Posted by Tom Stockman in Review | 1 comment
Review: RED
Bruce Willis is back in his element for the engaging, well-done action comedy RED, which stands for Retired: Extremely Dangerous, about a team of former black-op agents on one last assignment. If you think Willis is getting a bit old for these types of physical roles know that at age 55, he’s actually the youngest member of this group rounded out by John Malkovich, Morgan Freeman, and Helen Mirren. But RED seems determined to prove that just because these actors are getting long in the tooth, it doesn’t mean they can’t kick all kinds of ass and audiences of all ages should enjoy this fun, if lightweight new movie. a zippy, fast-paced two hours that delivers the goods for adrenaline junkies and comes strongly recommended.
RED is the file-stamped status of Frank Moses (Willis), an over-the-hill former CIA agent who once ‘toppled governments’ but is now retired living in drab suburbia, bored but for the flirty phone calls he shares with Sarah (Mary-Louise Parker), the sweet clerk who mails him his pension checks. One night he finds himself the target of a SWAT team-clad gang of assassins, and after dispatching them Willis-style, he finds Sarah, convinced that whoever is after him might target her next, and teams up with a group of his fellow retirees. These include Joe (Freeman), Marvin (Malkovich) and Victoria (Mirren), all pursued by determined CIA super-agent William Cooper (Karl Urban). They collectively decide to do what it takes to maintain their survival and find out why they are being targeted.

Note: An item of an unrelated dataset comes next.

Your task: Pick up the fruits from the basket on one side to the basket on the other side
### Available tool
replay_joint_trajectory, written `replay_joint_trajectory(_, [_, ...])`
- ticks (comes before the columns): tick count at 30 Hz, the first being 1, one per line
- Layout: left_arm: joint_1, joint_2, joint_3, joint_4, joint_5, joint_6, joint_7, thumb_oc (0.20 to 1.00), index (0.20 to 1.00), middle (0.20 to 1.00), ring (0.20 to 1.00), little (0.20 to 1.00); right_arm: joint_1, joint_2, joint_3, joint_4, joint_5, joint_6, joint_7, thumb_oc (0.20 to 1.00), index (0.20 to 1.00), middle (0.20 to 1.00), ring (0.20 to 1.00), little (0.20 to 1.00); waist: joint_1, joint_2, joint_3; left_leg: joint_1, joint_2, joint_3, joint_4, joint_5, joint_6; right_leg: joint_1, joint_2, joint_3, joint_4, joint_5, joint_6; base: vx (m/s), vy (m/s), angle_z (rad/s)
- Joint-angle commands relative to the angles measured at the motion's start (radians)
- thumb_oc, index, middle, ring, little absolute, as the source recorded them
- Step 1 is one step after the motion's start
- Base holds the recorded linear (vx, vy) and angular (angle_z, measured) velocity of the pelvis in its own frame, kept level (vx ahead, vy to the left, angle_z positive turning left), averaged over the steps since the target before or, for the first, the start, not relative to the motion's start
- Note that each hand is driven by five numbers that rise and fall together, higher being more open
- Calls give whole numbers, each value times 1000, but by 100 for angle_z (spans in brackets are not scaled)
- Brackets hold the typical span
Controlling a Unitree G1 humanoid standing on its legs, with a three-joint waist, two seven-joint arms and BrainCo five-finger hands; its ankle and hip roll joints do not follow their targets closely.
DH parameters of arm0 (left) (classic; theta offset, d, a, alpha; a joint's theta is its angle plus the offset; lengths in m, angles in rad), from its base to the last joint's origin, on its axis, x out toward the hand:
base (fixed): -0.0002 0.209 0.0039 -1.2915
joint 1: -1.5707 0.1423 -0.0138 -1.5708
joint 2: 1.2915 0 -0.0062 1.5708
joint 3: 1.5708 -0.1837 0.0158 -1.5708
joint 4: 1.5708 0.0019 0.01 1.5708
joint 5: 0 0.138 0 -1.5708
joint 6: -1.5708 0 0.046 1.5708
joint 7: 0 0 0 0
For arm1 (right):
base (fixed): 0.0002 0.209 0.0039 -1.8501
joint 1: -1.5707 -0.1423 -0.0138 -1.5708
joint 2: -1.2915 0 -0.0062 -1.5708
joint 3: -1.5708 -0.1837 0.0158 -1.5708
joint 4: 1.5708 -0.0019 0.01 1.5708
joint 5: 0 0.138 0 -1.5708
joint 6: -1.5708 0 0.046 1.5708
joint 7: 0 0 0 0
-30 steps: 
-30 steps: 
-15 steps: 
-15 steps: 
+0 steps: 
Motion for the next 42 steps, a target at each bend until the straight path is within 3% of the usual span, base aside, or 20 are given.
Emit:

RED is as loud and violent as you’d expect from a movie about a shaggy gang of semi-automatic-toting geriatrics, but it’s mostly played for laughs with the sort of tongue-in-cheek dialog that Willis especially, excels at. The thin plot moves predictably from point A to point B and there’s zero tension, but writers Jon and Erich Hoeber (adapting Cully Hamner’s and Warren Ellis’s limited DC comic book of the same name) work hard delivering wisecracks and zingers that ably bridge the many wild action sequences. What makes RED work is the smart cast. Wills hasn’t been this loose since the last DIE HARD and there’s a tough, nicely choreographed fistfight between him and Karl Urban that’s a real corker. Mary-Louise Parker, all innocence and reaction, provides much of the comedy and she and Willis make a most appealing couple. Malkovich, whether charging the police screaming like a maniac while strapped with bombs or playing cat-and-mouse with a frumpy but dangerous housewife, gets the biggest laughs and there’s something sexy about watching 65 year old high-brow goddess Helen Mirren locked and loaded mounting a machine gun turret and blasting away (the only actor who seems a bit underused is Morgan Freeman). I don’t see any Oscars in its future, but for a fun night at the movies, RED delivers.